Custom Sitemap Files–Part Three

The third part of this series is to look at how we can add images to our XML Sitemap files. We’ve looked at the configuration and the basic code to get entries into Sitemap files in the first two posts.

Getting images into the sitemap requires two things: First specifying some rules for what images to include, and secondly some code to extract those images from the content and write them into the index files. The code to deal with images that are specified in fields on the web page item is easy – but we also need to deal with the situation where the image is referred to by a component that has been dynamically bound to the page.

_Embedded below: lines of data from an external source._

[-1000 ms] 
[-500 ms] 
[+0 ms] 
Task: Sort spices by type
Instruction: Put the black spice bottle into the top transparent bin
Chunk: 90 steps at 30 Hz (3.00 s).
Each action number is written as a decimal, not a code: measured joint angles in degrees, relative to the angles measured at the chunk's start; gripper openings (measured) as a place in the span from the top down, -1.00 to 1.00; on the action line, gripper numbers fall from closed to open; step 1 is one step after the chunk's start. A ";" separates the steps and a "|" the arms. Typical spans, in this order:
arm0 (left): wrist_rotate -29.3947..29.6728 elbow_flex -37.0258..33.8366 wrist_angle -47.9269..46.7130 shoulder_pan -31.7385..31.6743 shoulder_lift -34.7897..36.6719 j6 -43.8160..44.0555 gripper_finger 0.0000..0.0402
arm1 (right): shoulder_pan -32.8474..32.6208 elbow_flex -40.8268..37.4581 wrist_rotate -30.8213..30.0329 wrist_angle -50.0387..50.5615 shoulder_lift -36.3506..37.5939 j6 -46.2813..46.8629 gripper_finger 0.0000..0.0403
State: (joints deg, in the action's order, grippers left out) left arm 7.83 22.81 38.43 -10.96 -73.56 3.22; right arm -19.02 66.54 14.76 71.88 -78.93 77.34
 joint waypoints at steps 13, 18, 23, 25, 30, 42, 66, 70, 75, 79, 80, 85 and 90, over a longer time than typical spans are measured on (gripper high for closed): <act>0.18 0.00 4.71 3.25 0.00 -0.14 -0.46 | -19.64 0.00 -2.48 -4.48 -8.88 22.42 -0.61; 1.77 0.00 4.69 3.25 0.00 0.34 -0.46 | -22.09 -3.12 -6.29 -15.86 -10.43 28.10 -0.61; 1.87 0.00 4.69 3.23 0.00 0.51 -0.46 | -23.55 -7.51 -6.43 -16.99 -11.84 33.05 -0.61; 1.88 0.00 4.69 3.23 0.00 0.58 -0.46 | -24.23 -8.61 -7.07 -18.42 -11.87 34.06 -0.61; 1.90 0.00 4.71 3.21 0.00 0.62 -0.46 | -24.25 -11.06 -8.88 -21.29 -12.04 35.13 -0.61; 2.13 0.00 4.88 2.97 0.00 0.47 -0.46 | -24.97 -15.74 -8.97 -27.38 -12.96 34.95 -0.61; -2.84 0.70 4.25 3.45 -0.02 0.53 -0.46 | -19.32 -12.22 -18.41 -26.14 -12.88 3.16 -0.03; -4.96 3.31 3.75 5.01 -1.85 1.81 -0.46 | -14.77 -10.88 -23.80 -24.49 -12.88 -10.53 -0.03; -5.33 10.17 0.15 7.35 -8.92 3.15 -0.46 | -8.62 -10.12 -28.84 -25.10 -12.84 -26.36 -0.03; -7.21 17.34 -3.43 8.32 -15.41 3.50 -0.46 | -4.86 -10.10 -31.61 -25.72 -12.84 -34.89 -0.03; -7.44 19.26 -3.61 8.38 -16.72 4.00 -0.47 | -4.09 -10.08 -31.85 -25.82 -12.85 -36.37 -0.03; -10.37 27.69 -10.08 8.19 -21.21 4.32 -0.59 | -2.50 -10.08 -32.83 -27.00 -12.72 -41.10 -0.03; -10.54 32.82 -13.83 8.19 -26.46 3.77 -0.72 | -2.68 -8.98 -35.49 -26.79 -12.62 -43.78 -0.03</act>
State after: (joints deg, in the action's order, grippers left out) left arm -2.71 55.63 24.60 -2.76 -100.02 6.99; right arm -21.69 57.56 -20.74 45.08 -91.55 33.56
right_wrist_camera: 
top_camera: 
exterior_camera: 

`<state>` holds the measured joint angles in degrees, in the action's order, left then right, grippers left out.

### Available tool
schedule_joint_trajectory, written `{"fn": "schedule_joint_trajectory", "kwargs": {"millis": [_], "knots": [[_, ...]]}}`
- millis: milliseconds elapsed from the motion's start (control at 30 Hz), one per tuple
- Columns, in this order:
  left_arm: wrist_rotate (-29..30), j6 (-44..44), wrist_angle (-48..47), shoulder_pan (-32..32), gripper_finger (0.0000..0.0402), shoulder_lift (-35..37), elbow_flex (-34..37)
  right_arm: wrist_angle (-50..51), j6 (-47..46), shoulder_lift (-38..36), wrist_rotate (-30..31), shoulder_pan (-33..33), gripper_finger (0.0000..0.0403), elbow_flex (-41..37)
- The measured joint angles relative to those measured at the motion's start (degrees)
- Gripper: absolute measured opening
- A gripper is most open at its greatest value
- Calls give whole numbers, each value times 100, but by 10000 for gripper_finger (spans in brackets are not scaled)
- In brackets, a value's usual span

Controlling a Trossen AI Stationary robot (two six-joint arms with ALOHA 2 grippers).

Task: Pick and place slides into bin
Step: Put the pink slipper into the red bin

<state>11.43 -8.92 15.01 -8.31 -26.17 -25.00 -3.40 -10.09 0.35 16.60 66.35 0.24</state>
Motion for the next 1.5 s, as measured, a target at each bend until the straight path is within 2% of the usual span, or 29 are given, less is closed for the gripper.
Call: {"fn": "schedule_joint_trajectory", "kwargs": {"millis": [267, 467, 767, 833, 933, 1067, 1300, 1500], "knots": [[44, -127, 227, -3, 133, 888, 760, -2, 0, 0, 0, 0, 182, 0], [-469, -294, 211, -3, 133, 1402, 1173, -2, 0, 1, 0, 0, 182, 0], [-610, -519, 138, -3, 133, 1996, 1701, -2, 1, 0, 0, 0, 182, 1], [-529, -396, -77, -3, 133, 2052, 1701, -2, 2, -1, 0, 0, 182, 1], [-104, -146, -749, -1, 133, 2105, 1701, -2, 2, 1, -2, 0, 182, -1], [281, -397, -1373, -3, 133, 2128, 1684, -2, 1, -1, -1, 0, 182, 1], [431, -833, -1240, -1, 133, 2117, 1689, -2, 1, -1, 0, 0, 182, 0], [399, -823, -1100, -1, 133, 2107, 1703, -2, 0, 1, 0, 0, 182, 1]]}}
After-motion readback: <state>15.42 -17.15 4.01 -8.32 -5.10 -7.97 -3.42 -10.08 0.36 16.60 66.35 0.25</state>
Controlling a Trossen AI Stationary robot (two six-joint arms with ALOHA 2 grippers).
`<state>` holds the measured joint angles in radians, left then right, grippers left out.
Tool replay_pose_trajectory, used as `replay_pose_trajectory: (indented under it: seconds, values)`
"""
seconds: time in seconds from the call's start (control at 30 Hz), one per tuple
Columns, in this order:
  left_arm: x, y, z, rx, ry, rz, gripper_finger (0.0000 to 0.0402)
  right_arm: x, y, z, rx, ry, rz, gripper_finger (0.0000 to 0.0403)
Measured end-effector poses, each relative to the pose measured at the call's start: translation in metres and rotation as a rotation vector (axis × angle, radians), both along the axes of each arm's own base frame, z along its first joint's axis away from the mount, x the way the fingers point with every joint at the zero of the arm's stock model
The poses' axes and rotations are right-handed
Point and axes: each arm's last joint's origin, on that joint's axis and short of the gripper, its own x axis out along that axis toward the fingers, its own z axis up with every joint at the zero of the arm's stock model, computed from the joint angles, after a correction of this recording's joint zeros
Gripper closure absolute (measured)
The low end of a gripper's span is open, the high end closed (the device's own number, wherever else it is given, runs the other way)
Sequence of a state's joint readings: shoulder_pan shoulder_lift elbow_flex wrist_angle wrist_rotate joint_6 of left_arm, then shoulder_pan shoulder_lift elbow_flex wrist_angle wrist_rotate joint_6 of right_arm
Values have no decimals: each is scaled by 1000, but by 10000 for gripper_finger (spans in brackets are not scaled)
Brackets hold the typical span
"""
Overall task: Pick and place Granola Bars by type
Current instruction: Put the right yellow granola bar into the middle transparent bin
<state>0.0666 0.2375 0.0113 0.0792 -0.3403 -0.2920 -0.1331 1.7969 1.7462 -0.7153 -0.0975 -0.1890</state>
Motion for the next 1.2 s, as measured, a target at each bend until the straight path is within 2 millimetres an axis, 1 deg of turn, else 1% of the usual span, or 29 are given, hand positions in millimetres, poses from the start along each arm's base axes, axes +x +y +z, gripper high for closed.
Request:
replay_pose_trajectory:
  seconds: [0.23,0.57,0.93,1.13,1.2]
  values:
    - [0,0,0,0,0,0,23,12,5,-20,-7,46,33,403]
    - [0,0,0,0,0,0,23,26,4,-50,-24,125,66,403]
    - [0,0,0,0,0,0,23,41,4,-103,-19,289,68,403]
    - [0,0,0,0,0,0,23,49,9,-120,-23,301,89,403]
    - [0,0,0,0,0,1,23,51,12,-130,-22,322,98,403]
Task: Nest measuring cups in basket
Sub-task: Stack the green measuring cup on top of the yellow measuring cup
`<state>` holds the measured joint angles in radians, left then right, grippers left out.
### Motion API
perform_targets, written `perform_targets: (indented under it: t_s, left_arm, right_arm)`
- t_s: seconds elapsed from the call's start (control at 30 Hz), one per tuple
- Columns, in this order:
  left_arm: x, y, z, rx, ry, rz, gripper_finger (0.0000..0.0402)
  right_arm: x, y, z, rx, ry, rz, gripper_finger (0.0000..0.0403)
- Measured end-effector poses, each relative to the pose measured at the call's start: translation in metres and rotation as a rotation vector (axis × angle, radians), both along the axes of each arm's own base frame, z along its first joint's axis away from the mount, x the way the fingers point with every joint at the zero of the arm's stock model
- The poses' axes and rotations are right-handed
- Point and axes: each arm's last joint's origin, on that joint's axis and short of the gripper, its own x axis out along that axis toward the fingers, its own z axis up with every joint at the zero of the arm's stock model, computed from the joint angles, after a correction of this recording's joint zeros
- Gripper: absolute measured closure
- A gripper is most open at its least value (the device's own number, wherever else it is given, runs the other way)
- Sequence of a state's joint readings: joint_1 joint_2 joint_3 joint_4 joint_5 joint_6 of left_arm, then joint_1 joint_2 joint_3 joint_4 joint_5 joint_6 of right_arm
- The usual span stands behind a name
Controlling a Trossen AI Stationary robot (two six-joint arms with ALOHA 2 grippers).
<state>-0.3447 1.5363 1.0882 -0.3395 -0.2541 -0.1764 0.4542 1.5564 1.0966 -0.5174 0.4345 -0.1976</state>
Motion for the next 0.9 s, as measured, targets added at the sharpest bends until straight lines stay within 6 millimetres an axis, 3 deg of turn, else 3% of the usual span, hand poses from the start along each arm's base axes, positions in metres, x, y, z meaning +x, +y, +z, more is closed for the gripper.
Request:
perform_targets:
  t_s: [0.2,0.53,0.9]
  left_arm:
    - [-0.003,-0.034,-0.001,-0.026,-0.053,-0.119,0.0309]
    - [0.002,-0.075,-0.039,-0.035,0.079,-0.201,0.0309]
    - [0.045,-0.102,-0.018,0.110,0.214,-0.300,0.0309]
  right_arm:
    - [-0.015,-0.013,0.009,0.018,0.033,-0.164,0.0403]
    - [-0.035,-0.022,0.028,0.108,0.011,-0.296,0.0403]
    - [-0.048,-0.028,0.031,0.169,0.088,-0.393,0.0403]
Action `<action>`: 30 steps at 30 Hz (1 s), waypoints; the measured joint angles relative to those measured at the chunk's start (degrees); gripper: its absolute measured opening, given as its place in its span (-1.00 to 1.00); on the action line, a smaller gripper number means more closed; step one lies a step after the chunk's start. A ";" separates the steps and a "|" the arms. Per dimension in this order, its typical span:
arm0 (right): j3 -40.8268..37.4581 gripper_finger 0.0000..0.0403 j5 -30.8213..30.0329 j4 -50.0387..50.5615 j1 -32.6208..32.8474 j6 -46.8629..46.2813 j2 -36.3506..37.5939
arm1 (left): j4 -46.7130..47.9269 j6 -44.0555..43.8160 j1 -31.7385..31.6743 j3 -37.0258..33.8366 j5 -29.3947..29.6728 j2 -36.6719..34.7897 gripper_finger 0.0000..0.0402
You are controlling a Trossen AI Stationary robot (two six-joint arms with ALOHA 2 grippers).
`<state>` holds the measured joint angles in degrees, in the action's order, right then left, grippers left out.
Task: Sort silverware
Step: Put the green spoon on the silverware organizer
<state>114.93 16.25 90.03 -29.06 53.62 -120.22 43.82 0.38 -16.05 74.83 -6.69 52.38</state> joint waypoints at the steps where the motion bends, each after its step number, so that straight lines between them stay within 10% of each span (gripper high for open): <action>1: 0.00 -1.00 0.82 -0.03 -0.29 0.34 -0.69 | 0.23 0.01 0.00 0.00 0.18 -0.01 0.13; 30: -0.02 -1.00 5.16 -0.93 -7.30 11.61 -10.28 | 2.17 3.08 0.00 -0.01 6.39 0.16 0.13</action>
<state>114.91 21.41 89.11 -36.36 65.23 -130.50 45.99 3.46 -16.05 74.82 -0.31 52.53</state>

The configuration for an “image field on the current page” reference is pretty easy:

image

We declare a new template for the configuration of these images. Each instance of this will specify the name of a Sitecore Image field that we’ll try to load the image from. And we configure the Sitemap File template to allow image configuration to be added as children. We can then add instances of this template to our test config:

image

Now, for images that are in the data sources of components on our page we need a little more data:

Untitled1

This template will be used in the same way (to create items that are children of our sitemap config) but here we let the user choose a component type to look for as well as the name of the field to find in its data source. And we can set that up as so:

Untitled 2

With that configuration in place, (and some extra test data) we now need some code to process it. And that splits into three pieces. Additions to the configuration classes we defined to represent the config items. New code to extract the image data. And finally the extra code to serialise the data.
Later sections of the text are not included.